Hoy tenemos en Argentina 55 universidades nacionales, de las cuales 19 se han creado desde el 2001 a la fecha. En su mayoría estas últimas están en un proceso inicial, de consolidación parcial como instituciones, pero muchas ya han logrado incorporar a porciones importantes de una población poco acostumbrada a llegar a esa cima del sistema educativo.

A muchos de esos estudiantes se los suele identificar como “primera generación de universitarios”. No tienen en sus familias a padres, tíos, hermanos que hayan llegado a completar estudios en este nivel. Aquí la novedad: la tradición relativamente abierta de la universidad argentina que al menos desde el retorno a la democracia ha significado el fin de los exámenes de ingreso, los cupos y los aranceles en la mayor parte del sistema, se ha profundizado desde el 2001, con la apertura de universidades más cercanas, geográficamente pero también en otro sentido, más pensadas para recibir a nuevos estudiantes que hagan valer su derecho a la educación superior. Para ello despliegan nuevas estructuras de recepción y acompañamiento, que contemplan programas niveladores, tutorías, ayudas económicas y otras formas de seguimiento.

Esto también significa que las universidades públicas argentinas tienen hoy 250.000 estudiantes más que en 2001 y que casi 1,5 millones (y no es correcto decir “jóvenes” porque el derecho a la universidad es para todos de todas las edades, condiciones y orígenes) estudian en sus aulas.
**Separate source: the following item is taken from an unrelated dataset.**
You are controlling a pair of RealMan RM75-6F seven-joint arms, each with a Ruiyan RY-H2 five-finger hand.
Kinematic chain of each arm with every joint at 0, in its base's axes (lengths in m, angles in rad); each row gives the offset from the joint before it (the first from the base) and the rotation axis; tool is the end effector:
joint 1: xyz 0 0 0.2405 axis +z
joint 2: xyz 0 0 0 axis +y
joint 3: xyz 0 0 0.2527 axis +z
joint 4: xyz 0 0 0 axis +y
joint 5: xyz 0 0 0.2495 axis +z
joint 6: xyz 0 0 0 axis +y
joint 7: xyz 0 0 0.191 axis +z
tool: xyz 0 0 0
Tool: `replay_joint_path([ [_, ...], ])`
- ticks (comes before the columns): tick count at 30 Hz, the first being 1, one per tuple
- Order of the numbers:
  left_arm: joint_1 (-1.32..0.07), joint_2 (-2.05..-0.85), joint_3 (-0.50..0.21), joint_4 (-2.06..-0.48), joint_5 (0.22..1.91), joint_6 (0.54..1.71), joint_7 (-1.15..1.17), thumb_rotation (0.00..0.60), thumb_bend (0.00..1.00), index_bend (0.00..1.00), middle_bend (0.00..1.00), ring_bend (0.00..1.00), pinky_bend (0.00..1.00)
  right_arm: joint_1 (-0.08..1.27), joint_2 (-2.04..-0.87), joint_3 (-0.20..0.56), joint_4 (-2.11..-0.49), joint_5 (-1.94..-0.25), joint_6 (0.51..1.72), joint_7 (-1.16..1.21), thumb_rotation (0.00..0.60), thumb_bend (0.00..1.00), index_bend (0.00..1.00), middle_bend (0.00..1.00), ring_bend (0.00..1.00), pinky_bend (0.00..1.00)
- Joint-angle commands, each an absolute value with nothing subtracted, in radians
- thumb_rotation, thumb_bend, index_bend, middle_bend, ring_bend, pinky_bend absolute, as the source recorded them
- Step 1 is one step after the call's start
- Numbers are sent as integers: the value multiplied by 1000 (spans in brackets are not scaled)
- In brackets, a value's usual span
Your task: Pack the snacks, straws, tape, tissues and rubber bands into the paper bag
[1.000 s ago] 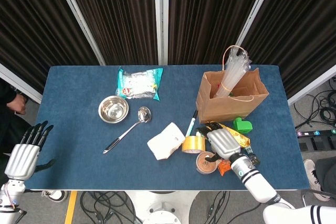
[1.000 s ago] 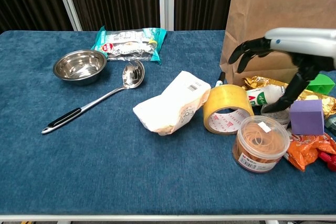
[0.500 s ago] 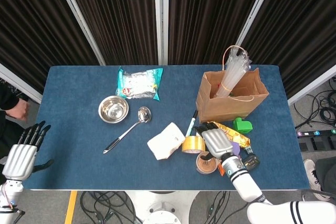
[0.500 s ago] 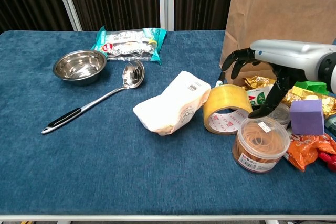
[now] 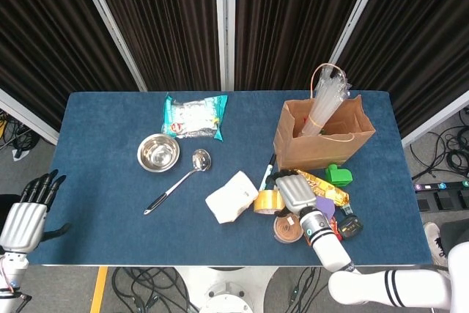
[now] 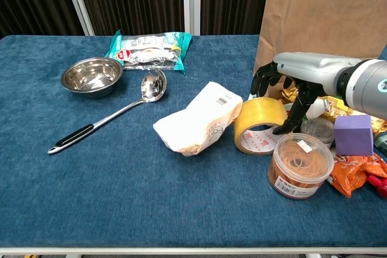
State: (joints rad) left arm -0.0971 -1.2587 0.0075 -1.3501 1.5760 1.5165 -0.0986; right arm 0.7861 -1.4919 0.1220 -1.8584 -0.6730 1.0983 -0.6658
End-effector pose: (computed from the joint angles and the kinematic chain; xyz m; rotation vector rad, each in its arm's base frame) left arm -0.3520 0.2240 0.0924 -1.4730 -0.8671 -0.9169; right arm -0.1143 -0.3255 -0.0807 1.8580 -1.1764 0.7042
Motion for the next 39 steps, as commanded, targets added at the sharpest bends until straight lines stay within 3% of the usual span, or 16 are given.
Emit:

A eso se le debe agregar, también como un saldo novedoso, el fuerte proceso de creación de escuelas medias dependientes de universidades, que ha buscado intervenir en la formación pre-universitaria, facilitando posteriormente esa transición que se presenta compleja. Por ello hablar de las universidades hoy también es pensar en esos miles de estudiantes secundarios.

Hay una tercera gran transformación que caracteriza a esta cambiada universidad: el renovado esfuerzo por producir conocimiento en todas las ramas del conocimiento. En ese terreno la aparición de nuevas carreras y los diversos programas de becas de grado y posgrado, las primeras para fomentar carreras percibidas como prioritarias, las segundas para ayudar a la formación de investigadores (la disponibilidad de estas becas se ha incrementado un 500% en este mismo tiempo) marcan de otro modo la expansión y el fortalecimiento de las funciones de universidad.

En todos los casos la universidad actual ha expandido los sentidos de la idea de su democratización, ya no restringida a una mera cuestión de sus formas internas de gobierno, sino ampliada en el sentido de la democratización del acceso a sus aulas y sus laboratorios, abriéndolos, con un criterio inclusivo y no exclusivamente orientado por estándares cuantitativos de productividad.

Esos son los pisos que ha alcanzado la universidad argentina, que se ubica a la vanguardia de la región por su cobertura y calidad.

Las manifestaciones y protestas que venimos viendo en las últimas semanas están defendiendo esos rumbos que se encuentran hoy visiblemente amenazados.